MTA Chairperson and CEO Pat Foye held a video conference Tuesday with leaders from transit agencies in New Jersey, Atlanta, Philadelphia and San Francisco. The MTA asked elected officials to imagine a comeback without a transit system that people feel safe to ride.

The general manager to BART (Bay Area Rapid Transit) said they are modeling more service and spreading out peak hours, but that will take additional federal funding. Transit agencies, including NJ Transit, have made a second request totaling $33 billion for transit nationwide.

The MTA has requested another $3.9 billion after getting a first installment of $3.9 billion in the first stimulus.

Deep cleaning and disinfecting is costing hundreds of millions of dollars and with ridership down, the agencies need budget help.

What of it doesn’t come through?

“The longer term impact would be slowing and stunting the economic recovery and job creation,” Foye said.

Labor representatives also participated in the video conference.

“The U.S. Government has bailed out Wall Street in the midst of many crisis and major profiteering corporations, they can step up to bail out public transit,” said Transport Workers Union International President John Samuelson.

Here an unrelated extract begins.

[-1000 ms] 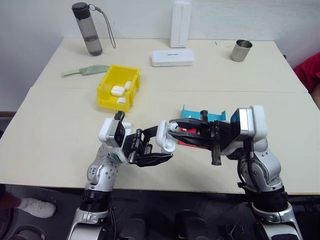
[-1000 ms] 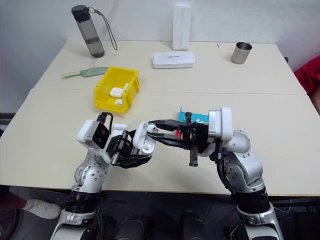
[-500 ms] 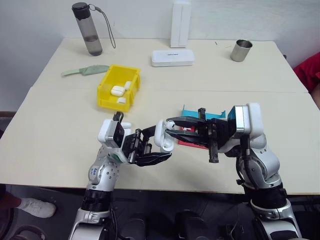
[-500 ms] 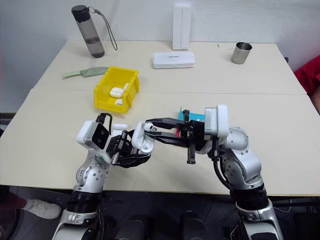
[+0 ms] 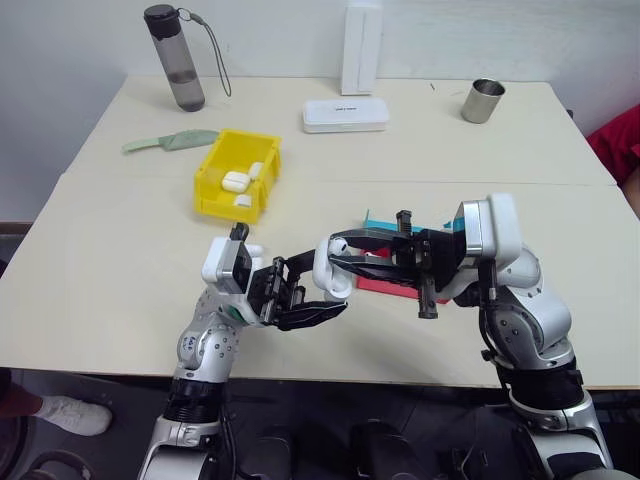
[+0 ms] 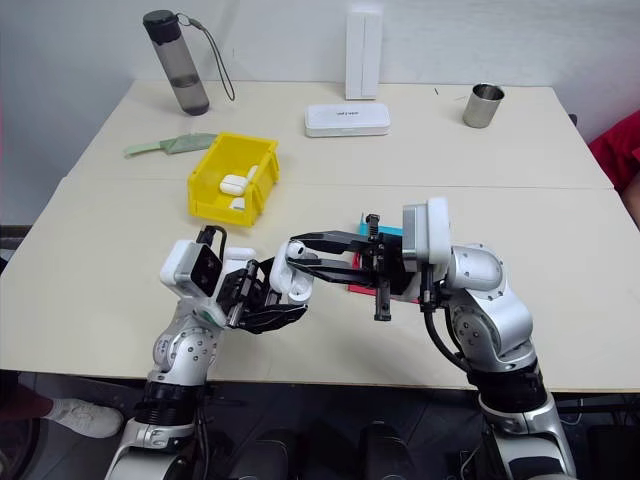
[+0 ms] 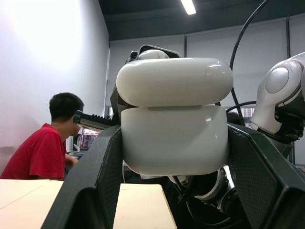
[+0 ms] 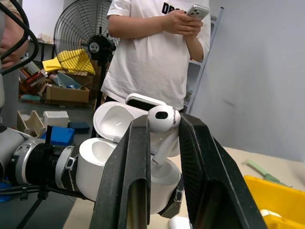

Social distancing will also be essential to the opening of the system. The MTA is looking at agencies in Asia and Europe. NYC Transit has a new campaign on video boards that encourages riders to stand a safe distance apart.

Interim NYC Transit President Sarah Feinberg testified Tuesday before the NYC Council Transportation Committee.

Councilmembers and NYC Transportation Commissioner Polly Trottenberg addressed concerns about “carmageddon” as economies open; some are worried streets will be clogged with drivers avoiding public transit.

The city and MTA work together on the bus infrastructure. NYC Councilmember Donovan Richards (D- Southeast Queens) called for the upcoming city budget to include additional bus lanes.

“I’m supportive of SBS (select bus service) and we should try to preserve that to move people on buses in a safe manner,” Donovan said.

NYC Mayor Bill de Blasio and city council are currently working on their budget proposals.